ASSIGNMENT: Copy out each line of the entries where the word "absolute" is present.

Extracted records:
============================================================

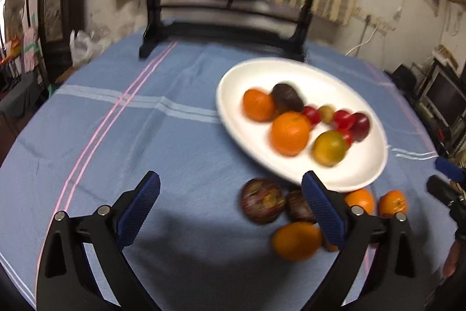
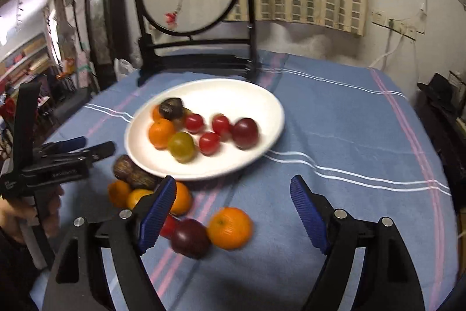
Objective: Organize fruits
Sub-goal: 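Grasp a mandarin with the right gripper while the left gripper grasps an orange-yellow tomato, then lower the mandarin and orange-yellow tomato onto the plate and open both grippers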
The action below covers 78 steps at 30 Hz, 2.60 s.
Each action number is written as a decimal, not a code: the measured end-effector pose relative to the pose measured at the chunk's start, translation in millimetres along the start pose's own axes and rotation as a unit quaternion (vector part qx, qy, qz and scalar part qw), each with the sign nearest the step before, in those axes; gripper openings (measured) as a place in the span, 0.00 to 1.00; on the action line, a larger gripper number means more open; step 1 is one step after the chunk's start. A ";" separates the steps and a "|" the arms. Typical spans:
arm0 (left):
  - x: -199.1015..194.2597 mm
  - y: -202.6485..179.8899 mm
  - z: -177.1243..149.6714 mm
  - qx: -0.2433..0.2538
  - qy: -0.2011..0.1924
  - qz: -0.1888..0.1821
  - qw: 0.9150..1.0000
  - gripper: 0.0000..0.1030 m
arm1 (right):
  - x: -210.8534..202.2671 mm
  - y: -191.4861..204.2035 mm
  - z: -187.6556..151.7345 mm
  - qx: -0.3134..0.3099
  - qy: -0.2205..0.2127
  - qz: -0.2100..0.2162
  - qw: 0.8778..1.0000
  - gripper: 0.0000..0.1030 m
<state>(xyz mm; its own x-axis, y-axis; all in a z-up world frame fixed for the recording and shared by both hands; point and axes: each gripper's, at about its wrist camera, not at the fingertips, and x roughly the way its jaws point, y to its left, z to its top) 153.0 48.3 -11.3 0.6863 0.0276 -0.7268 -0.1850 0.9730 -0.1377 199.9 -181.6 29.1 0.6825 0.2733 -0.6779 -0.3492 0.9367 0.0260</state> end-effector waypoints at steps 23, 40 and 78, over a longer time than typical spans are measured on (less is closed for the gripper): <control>4.2 -8.1 -6.1 0.019 0.043 -0.034 0.998 0.93 | 41.0 16.9 -37.4 -0.121 0.120 -0.012 0.985 0.66; -4.3 -35.2 -19.8 0.117 0.062 -0.070 0.989 0.93 | 44.2 13.3 -24.3 -0.056 0.090 0.018 0.994 0.42; -25.2 -35.3 -9.3 0.133 0.018 -0.104 0.986 0.38 | 27.7 7.4 -12.9 -0.017 0.030 0.019 0.999 0.42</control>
<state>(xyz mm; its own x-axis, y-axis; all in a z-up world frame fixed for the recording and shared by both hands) 135.7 11.1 5.6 0.6639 -0.1820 -0.7254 0.1509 0.9826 -0.1084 207.9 -170.0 1.1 0.6292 0.2948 -0.7192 -0.3963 0.9177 0.0295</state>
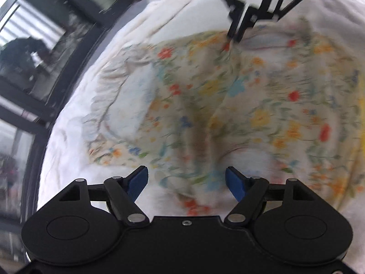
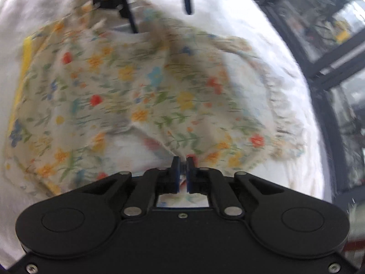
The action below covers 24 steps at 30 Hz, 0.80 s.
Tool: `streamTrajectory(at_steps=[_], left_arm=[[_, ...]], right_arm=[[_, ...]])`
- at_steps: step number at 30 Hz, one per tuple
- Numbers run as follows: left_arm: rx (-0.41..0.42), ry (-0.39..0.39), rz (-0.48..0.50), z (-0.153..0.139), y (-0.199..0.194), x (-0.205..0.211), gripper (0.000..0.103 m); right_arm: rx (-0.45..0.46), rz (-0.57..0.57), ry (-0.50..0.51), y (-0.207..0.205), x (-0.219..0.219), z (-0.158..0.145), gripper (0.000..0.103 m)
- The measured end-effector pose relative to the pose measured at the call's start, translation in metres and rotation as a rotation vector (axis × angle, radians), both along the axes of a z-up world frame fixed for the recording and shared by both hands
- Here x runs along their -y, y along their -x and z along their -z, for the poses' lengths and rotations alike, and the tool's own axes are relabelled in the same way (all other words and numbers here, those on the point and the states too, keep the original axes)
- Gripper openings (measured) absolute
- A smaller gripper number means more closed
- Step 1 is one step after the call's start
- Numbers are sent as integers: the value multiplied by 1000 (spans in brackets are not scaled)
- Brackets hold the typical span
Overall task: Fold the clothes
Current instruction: 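Open the left tool to release the fold while the right tool keeps holding, then open the right tool and lift it off the garment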
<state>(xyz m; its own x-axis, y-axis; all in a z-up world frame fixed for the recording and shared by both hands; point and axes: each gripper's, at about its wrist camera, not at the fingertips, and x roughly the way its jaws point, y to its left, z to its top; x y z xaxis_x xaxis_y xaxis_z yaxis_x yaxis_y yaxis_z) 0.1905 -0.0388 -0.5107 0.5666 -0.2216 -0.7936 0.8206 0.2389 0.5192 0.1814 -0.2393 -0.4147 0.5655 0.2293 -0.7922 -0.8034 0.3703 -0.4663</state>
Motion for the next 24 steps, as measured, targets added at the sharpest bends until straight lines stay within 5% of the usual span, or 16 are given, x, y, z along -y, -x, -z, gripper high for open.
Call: streamTrajectory(at_steps=[4,9,15,22,24], left_arm=[[37,-44,-12,6,1,-9,73],[35,62,-200,-14,-17,-23,73],[-87,138,-402,-26,-32,-37,74],[-67,151,-475,-28,-18,-38,74],[-59,221,-539,-37,-27,-42,74]], right_arm=[[-12,23,22,-2,6,6,6],[-25,94,-47,0,9,-11,16],[-372,198,-325,-4,13,-31,16],[-410,211,-225,11,6,-2,14],[-410,223,-231,11,7,-7,14]])
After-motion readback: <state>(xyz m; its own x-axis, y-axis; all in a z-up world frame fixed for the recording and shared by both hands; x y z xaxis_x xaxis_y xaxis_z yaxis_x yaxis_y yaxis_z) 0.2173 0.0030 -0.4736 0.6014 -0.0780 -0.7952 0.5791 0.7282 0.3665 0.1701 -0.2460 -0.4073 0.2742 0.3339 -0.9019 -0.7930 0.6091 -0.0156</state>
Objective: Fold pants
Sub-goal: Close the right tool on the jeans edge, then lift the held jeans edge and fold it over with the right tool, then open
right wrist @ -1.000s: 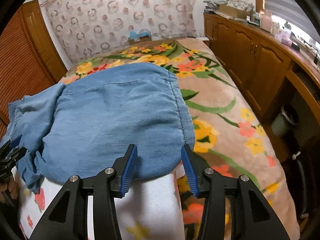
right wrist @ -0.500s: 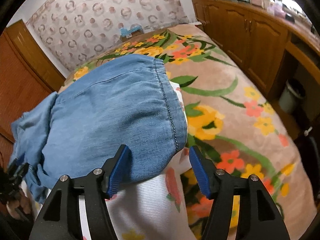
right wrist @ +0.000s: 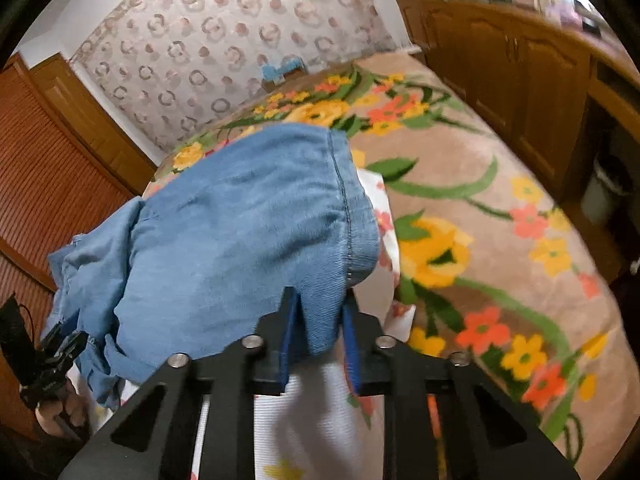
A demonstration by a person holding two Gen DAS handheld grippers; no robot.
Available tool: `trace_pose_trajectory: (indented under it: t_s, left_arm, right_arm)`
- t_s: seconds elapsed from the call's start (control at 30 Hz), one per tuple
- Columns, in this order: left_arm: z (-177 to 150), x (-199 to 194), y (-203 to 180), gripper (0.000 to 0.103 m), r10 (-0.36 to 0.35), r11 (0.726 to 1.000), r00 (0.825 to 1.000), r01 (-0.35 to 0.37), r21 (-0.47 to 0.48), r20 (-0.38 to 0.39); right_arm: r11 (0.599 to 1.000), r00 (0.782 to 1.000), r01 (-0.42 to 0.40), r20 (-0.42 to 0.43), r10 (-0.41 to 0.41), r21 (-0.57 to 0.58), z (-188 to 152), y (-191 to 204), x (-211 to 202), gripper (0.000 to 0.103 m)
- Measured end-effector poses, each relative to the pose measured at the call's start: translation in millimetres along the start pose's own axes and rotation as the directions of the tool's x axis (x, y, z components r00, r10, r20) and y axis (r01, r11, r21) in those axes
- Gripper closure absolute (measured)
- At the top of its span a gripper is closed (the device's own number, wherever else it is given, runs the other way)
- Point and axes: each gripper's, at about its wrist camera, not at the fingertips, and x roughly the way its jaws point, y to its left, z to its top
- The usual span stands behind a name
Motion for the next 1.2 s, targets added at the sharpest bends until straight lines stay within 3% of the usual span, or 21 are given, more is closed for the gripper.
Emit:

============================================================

RESPONSE TO THIS TASK:
- Gripper openings (measured) absolute
- Gripper closure absolute (measured)

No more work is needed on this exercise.